Two brothers lived together in the same apartment. The elder brother was an honest, hard-working and God-fearing man and the younger a dishonest, gun-toting substance-abusing rogue. Many a night the younger man would come back into the apartment late, drunk and with a lot of cash and the elder brother would spend hours pleading with him to mend his ways and live a decent life. One night the junior brother runs into the house with a smoking gun and blood-stained clothes. “I killed a man,” he announced. In a few minutes the house was surrounded by police and the two brothers knew there was no escape. “I did not mean to kill him,” stammered the young brother, “I don’t want to die.” By now the police were knocking at the door. The senior brother had an idea. He exchanged his clothes with the blood-stained clothes of his killer brother. The police arrested him, tried him and condemned him to death for murder. He was killed and his junior brother lived.

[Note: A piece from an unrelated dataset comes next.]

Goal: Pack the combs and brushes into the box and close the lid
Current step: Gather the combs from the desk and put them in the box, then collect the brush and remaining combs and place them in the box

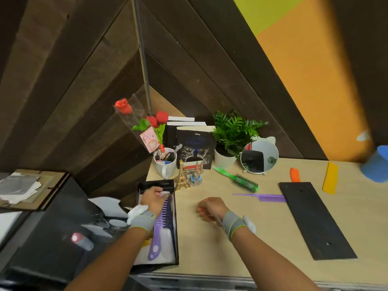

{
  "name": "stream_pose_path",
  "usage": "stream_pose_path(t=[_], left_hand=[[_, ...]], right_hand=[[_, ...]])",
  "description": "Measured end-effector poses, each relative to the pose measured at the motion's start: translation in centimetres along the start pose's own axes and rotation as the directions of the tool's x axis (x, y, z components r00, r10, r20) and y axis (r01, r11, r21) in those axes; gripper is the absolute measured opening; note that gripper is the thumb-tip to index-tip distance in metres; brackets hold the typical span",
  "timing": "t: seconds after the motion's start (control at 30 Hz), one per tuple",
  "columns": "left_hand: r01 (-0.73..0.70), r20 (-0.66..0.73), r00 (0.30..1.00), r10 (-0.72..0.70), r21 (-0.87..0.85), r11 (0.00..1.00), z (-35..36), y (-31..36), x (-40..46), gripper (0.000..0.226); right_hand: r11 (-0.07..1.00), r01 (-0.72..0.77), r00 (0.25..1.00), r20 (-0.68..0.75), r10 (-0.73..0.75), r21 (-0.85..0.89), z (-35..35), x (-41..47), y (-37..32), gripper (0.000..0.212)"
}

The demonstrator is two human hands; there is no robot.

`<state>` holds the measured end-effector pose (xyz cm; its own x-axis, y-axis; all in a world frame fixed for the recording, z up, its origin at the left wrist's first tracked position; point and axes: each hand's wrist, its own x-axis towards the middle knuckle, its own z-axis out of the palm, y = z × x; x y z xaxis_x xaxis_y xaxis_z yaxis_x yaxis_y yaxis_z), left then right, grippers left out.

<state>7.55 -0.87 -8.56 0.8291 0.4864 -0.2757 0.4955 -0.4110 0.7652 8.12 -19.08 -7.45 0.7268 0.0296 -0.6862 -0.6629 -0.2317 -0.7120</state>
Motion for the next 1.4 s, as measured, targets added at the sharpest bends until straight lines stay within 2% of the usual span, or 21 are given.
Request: stream_pose_path(t=[0.17,0.4,0.47,0.53,0.57,0.63,0.67,0.83,0.93,1.03,1.13,1.27,1.4], left_hand=[[-0.116,0.162,0.978,0.132,-0.106,0.988,2.6,2.6,-1.3,0.022],[-0.189,0.319,0.924,0.211,-0.097,0.977,7.2,5.9,-2.5,0.026],[-0.199,0.338,0.915,0.222,-0.100,0.975,8.7,6.6,-2.6,0.025],[-0.217,0.356,0.905,0.231,-0.080,0.973,10.2,7.3,-3.1,0.021],[-0.231,0.365,0.900,0.238,-0.063,0.971,11.1,7.6,-3.4,0.019],[-0.251,0.377,0.892,0.250,-0.048,0.967,13.0,8.4,-4.1,0.020],[-0.262,0.385,0.887,0.255,-0.036,0.965,13.9,8.7,-4.4,0.021],[-0.358,0.419,0.864,0.279,0.122,0.926,18.3,11.1,-5.3,0.031],[-0.477,0.447,0.832,0.329,0.273,0.835,20.5,12.8,-4.8,0.048],[-0.621,0.541,0.762,0.356,0.452,0.641,22.4,14.4,-3.9,0.060],[-0.688,0.622,0.714,0.323,0.536,0.489,23.8,15.7,-3.5,0.064],[-0.712,0.679,0.695,0.238,0.601,0.363,24.5,17.5,-3.2,0.063],[-0.691,0.675,0.716,0.180,0.646,0.324,25.3,18.3,-3.3,0.062]], right_hand=[[1.000,0.001,1.000,-0.020,0.000,0.026,-1.6,-0.2,0.1,0.024],[0.995,0.020,0.993,-0.117,-0.008,0.103,-6.6,-0.7,1.5,0.021],[0.997,0.028,0.987,-0.157,-0.016,0.073,-8.3,-0.6,2.1,0.022],[0.997,0.059,0.971,-0.229,-0.067,-0.041,-10.3,-0.3,2.5,0.020],[0.983,0.073,0.954,-0.275,-0.117,-0.167,-11.3,-0.1,2.8,0.015],[0.888,0.057,0.920,-0.322,-0.224,-0.456,-13.9,0.0,3.4,0.020],[0.834,0.061,0.915,-0.303,-0.266,-0.548,-15.1,-0.2,3.7,0.025],[0.688,0.065,0.931,-0.204,-0.302,-0.722,-21.5,0.1,5.0,0.035],[0.654,0.059,0.941,-0.178,-0.290,-0.754,-24.9,0.5,5.5,0.036],[0.628,0.076,0.948,-0.138,-0.285,-0.774,-27.5,1.1,6.2,0.036],[0.615,0.111,0.950,-0.099,-0.297,-0.781,-29.7,1.6,6.7,0.032],[0.620,0.138,0.950,-0.073,-0.303,-0.772,-31.3,2.0,6.7,0.028],[0.623,0.163,0.949,-0.051,-0.311,-0.765,-32.8,2.6,6.4,0.029]])
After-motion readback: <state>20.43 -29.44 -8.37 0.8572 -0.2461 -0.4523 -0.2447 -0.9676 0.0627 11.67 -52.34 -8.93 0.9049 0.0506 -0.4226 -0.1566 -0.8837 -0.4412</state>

He died for his brother.
Can we see that this story of crime and death is basically a story of love? Similarly, the story of the suffering and death of Jesus which we heard in the Passion is basically a story of love – God’s love for us. How should we respond to it? Well, how would you expect the junior brother to respond to the death of the senior brother? We would expect him to respond with GRATITUDE. Gratitude to his generous brother should make him turn a new leaf and never go back to a life of crime. He would be a most ungrateful idiot if he should continue living the sort of life that made his brother die. Gratitude should make him keep the memory of his brother alive. No day should pass that he should not remember his brother who died for him. Finally, if the dead brother has got a wife and children we should expect the saved brother, out of gratitude, to love and care for them. What God expects from us today is gratitude – gratitude strong enough to make us hate sin of every shade and color; strong enough to make us translate our love of God into love of all God’s people.
It is easy to shout with praise and acclamation to Jesus when everyone around us is shouting too.

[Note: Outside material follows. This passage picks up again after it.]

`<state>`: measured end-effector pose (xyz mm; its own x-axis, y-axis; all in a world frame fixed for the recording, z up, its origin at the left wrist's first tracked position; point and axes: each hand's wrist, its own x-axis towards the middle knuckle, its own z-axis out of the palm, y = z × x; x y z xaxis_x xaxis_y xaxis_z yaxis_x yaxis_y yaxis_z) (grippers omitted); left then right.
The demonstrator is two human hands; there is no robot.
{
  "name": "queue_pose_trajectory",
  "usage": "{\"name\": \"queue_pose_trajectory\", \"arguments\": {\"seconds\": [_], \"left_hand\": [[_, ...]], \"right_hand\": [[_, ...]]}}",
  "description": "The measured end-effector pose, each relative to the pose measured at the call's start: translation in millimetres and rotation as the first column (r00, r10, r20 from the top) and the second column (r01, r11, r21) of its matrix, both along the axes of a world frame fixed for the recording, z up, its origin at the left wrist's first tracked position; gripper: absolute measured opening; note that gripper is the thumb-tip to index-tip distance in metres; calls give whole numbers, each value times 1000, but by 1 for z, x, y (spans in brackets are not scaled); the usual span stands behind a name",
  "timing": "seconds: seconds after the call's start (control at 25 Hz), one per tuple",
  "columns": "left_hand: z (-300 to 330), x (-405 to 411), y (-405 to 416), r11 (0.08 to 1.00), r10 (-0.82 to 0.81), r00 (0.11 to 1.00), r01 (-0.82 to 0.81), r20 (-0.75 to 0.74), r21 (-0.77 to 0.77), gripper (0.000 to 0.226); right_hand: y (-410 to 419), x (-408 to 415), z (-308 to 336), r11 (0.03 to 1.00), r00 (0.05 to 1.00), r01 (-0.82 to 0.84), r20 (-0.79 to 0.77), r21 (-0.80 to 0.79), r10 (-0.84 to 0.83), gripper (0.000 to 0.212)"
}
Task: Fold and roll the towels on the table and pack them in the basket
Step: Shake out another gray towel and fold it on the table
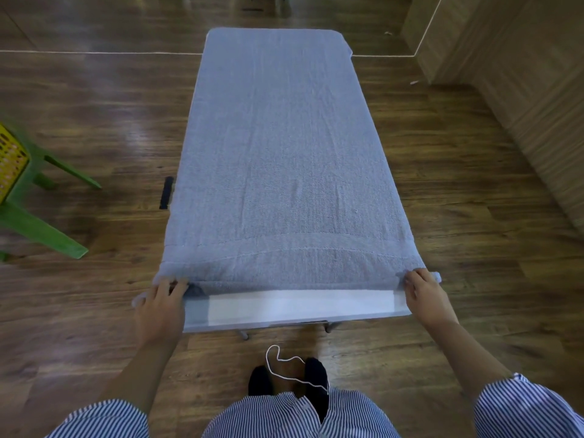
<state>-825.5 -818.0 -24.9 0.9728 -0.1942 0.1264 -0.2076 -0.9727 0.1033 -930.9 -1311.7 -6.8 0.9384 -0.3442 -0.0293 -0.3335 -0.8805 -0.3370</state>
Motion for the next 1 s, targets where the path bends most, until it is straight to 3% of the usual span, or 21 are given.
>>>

Cardinal John Henry Newman points out that even if you were the only sinner in the world, Jesus would have undergone his Passion just for you.
God loves us. God takes on our humanity. God dies for us. All of this happens so that we may have life. God pours Himself out so that we may have life. An interesting as well as challenging old fable tells of the colt that carried Jesus on Palm Sunday. The colt thought that the reception was organized to honor him. “I am a unique donkey,” this excited animal might have thought. When he asked his mother if he could walk down the same street alone the next day and be honored again, his mother said, “No, you are nothing without Him who was riding you." Five days later, the colt saw a huge crowd of people in the street. It was Good Friday, and the soldiers were taking Jesus to Calvary. The colt could not resist the temptation of another royal reception. Ignoring the warning of his mother, he ran to the street, but he had to flee for his life as soldiers chased him and people stoned him. Thus, the colt finally learned the lesson that he was only a poor donkey without Jesus to ride on him. As we enter Holy Week, today’s readings challenge us to examine our lives to see whether we carry Jesus within us and bear witness to him through our living or whether we are Christians in name only.
There is a Jewish saying, “Heaven rejoices over a repentant sinner and sheds tears over a non-repentant, hardhearted one."
In the name of the Father and of the Son and of the Holy Spirit. Amen.